Segment Open
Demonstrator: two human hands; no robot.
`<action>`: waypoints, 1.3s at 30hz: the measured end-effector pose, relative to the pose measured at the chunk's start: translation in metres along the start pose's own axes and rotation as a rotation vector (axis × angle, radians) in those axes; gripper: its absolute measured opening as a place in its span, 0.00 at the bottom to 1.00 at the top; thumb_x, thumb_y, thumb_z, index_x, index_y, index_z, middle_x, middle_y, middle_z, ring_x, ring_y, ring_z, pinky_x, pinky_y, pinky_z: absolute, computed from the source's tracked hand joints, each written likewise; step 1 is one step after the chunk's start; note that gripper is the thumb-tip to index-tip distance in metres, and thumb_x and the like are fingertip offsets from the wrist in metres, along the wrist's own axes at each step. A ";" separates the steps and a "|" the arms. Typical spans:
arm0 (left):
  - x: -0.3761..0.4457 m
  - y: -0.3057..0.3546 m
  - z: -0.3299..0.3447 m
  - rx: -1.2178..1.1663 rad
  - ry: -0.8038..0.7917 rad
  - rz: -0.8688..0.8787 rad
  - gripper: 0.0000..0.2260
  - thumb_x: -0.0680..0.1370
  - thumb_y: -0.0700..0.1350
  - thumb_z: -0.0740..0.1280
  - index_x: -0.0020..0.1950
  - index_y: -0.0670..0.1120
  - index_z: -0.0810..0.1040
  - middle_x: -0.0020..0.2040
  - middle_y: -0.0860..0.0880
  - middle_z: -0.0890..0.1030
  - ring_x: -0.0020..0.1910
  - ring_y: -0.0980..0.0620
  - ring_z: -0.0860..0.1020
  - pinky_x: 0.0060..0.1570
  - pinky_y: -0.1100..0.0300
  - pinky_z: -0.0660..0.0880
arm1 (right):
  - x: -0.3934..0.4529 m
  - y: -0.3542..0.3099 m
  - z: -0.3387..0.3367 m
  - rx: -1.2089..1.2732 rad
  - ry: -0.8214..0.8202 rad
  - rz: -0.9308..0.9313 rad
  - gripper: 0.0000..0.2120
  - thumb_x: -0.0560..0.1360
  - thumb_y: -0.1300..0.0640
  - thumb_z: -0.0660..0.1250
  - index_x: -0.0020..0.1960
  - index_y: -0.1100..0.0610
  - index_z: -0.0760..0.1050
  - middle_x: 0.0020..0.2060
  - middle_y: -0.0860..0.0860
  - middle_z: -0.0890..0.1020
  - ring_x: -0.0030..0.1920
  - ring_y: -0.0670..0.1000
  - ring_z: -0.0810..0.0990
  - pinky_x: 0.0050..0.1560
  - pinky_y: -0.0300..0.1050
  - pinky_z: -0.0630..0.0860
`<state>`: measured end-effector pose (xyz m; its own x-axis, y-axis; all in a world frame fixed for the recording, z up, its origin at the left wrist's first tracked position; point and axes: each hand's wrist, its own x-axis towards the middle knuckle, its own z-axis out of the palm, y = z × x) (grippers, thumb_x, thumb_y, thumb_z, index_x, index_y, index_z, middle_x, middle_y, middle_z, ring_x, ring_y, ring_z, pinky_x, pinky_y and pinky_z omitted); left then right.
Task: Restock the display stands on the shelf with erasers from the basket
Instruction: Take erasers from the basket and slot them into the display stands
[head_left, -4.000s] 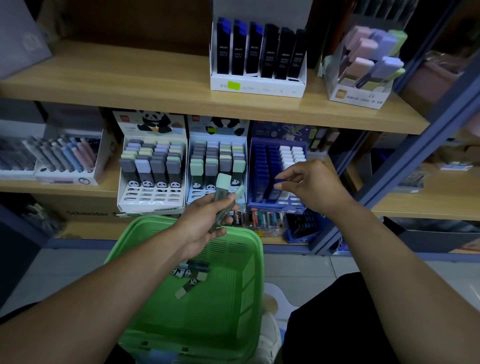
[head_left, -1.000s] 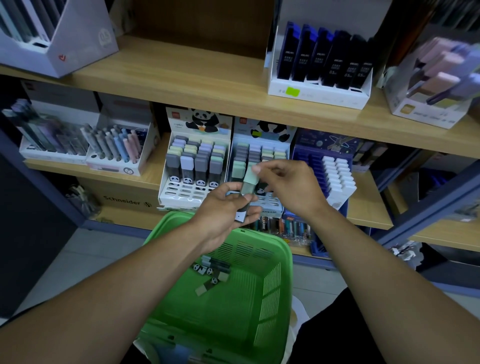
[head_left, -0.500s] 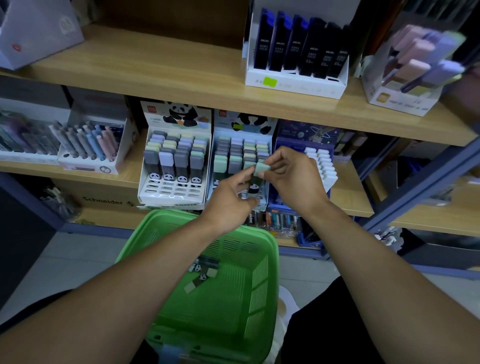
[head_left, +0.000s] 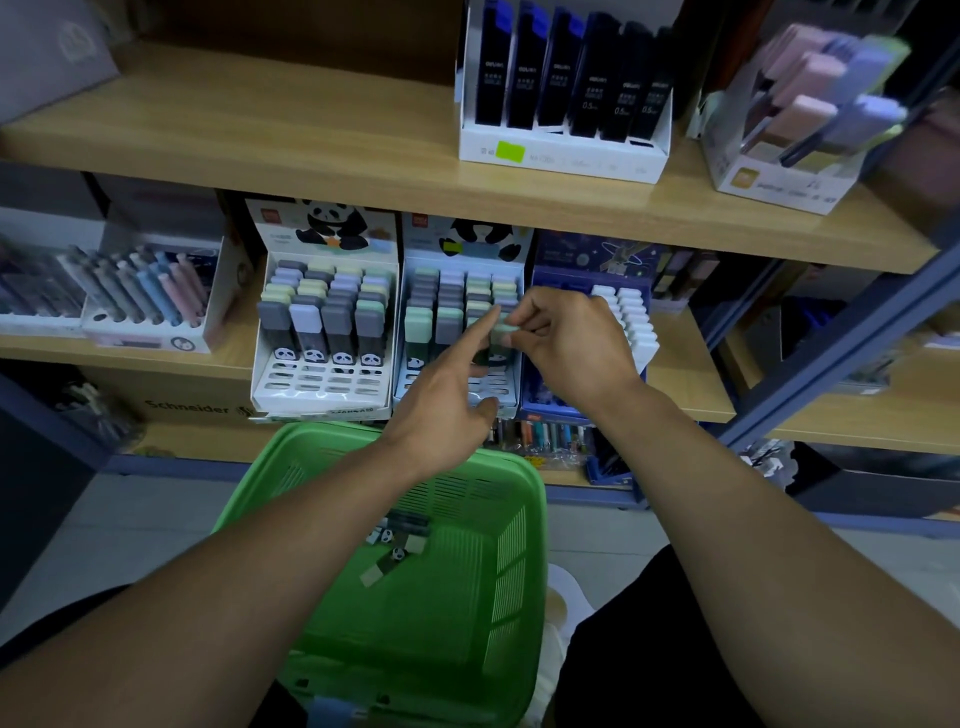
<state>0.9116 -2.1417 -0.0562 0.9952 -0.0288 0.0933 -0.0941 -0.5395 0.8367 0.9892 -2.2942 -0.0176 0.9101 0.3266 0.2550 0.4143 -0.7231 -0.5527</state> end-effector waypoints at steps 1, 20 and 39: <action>0.000 -0.001 0.000 0.007 0.001 0.008 0.41 0.78 0.39 0.69 0.78 0.69 0.50 0.75 0.55 0.67 0.66 0.60 0.73 0.45 0.52 0.83 | 0.000 0.001 -0.001 -0.002 -0.012 -0.002 0.06 0.74 0.55 0.75 0.44 0.46 0.78 0.39 0.42 0.82 0.45 0.48 0.81 0.47 0.52 0.81; 0.020 0.004 0.010 0.415 0.094 -0.003 0.38 0.76 0.41 0.70 0.81 0.57 0.55 0.65 0.50 0.73 0.57 0.48 0.76 0.47 0.53 0.78 | 0.011 -0.003 0.001 -0.161 0.020 0.128 0.03 0.76 0.52 0.72 0.47 0.47 0.85 0.44 0.46 0.86 0.47 0.50 0.82 0.43 0.46 0.78; 0.018 0.002 0.011 0.402 -0.017 -0.021 0.41 0.77 0.45 0.70 0.81 0.58 0.47 0.69 0.47 0.70 0.68 0.45 0.71 0.57 0.51 0.76 | 0.007 0.008 -0.004 0.003 0.026 0.089 0.06 0.78 0.56 0.70 0.53 0.52 0.85 0.45 0.46 0.86 0.41 0.40 0.79 0.42 0.30 0.76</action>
<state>0.9296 -2.1525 -0.0586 0.9974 -0.0260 0.0665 -0.0589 -0.8260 0.5605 0.9991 -2.2995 -0.0172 0.9429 0.2455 0.2251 0.3320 -0.7467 -0.5763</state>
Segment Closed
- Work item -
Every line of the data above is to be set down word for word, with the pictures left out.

- Response -
Demonstrator: two human hands; no robot.
`<action>`: waypoints, 1.3s at 30hz: the measured end-effector pose, relative to the pose measured at the chunk's start: translation in metres along the start pose's own axes and rotation as a rotation vector (axis × angle, radians) in those axes; gripper: its absolute measured opening as a place in its span, 0.00 at the bottom to 1.00 at the top; thumb_x, thumb_y, thumb_z, index_x, index_y, index_z, middle_x, middle_y, middle_z, ring_x, ring_y, ring_z, pinky_x, pinky_y, pinky_z: absolute, computed from the source's tracked hand joints, each written likewise; step 1 is one step after the chunk's start; note that gripper is the thumb-tip to index-tip distance in metres, and thumb_x and the like are fingertip offsets from the wrist in metres, along the wrist's own axes at each step. A ";" separates the steps and a "|" the arms. Typical spans:
arm0 (left):
  - x: -0.3761..0.4457 m
  - y: -0.3057..0.3546 m
  - z: -0.3299..0.3447 m
  - rx: -1.2178..1.1663 rad
  - ry: -0.8038..0.7917 rad
  - rz: -0.8688..0.8787 rad
  - gripper: 0.0000..0.2260
  - thumb_x: -0.0680..0.1370
  - thumb_y: -0.0700..0.1350
  - thumb_z: -0.0740..0.1280
  - index_x: -0.0020..0.1950
  - index_y: -0.0670..0.1120
  - index_z: -0.0810..0.1040
  - middle_x: -0.0020..0.2040
  - middle_y: -0.0860..0.0880
  - middle_z: -0.0890..0.1030
  - ring_x: -0.0020..0.1910
  - ring_y: -0.0980..0.0620
  - ring_z: -0.0860..0.1020
  - pinky_x: 0.0060..0.1570
  - pinky_y: -0.1100..0.0300
  - pinky_z: -0.0660..0.0880
arm1 (right):
  - x: -0.3934..0.4529 m
  - y: -0.3542..0.3099 m
  - z: -0.3387..0.3367 m
  - rx: -1.2089..1.2732 rad
  - ry: -0.8214..0.8202 rad
  - rz: -0.9308..0.9313 rad
  - gripper: 0.0000..0.2120
  - thumb_x: -0.0560..0.1360
  - thumb_y: -0.1300..0.0640
  - thumb_z: -0.0660..0.1250
  - index_x: -0.0020..0.1960
  - index_y: -0.1100..0.0610
  - index_z: -0.0760..0.1050
  - middle_x: 0.0020..0.2060
  - middle_y: -0.0860..0.0860
  - middle_z: -0.0890..0.1020
  - ring_x: -0.0030..0.1920
  - ring_y: -0.0670..0.1000
  - ring_z: -0.0810..0.0990
  - pinky_x: 0.0050..0.1560
  - pinky_y: -0.0300..0.1050
  - pinky_z: -0.0630..0.0860
`<state>`: measured end-effector pose (xyz m; its own x-axis, y-axis; all in a world frame fixed for the recording, z up, its origin at the left wrist's first tracked position; point and axes: each hand's wrist, its own x-axis towards the middle knuckle, its own z-axis out of the palm, y = z × x) (grippers, thumb_x, thumb_y, thumb_z, index_x, index_y, index_z, middle_x, middle_y, middle_z, ring_x, ring_y, ring_z, pinky_x, pinky_y and pinky_z omitted); left then right.
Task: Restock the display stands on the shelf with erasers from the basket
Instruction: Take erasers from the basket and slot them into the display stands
[head_left, -4.000s] 
[head_left, -1.000s] 
[head_left, -0.500s] 
[head_left, +0.000s] 
<state>0.9116 -2.1417 -0.0562 0.9952 -0.0288 0.0933 -0.0941 -0.5395 0.8367 0.9892 -2.2942 -0.0176 0.9101 0.3266 0.2550 0.4143 -0.7231 -0.5527</state> end-effector waypoints at steps 1, 20 and 39: <action>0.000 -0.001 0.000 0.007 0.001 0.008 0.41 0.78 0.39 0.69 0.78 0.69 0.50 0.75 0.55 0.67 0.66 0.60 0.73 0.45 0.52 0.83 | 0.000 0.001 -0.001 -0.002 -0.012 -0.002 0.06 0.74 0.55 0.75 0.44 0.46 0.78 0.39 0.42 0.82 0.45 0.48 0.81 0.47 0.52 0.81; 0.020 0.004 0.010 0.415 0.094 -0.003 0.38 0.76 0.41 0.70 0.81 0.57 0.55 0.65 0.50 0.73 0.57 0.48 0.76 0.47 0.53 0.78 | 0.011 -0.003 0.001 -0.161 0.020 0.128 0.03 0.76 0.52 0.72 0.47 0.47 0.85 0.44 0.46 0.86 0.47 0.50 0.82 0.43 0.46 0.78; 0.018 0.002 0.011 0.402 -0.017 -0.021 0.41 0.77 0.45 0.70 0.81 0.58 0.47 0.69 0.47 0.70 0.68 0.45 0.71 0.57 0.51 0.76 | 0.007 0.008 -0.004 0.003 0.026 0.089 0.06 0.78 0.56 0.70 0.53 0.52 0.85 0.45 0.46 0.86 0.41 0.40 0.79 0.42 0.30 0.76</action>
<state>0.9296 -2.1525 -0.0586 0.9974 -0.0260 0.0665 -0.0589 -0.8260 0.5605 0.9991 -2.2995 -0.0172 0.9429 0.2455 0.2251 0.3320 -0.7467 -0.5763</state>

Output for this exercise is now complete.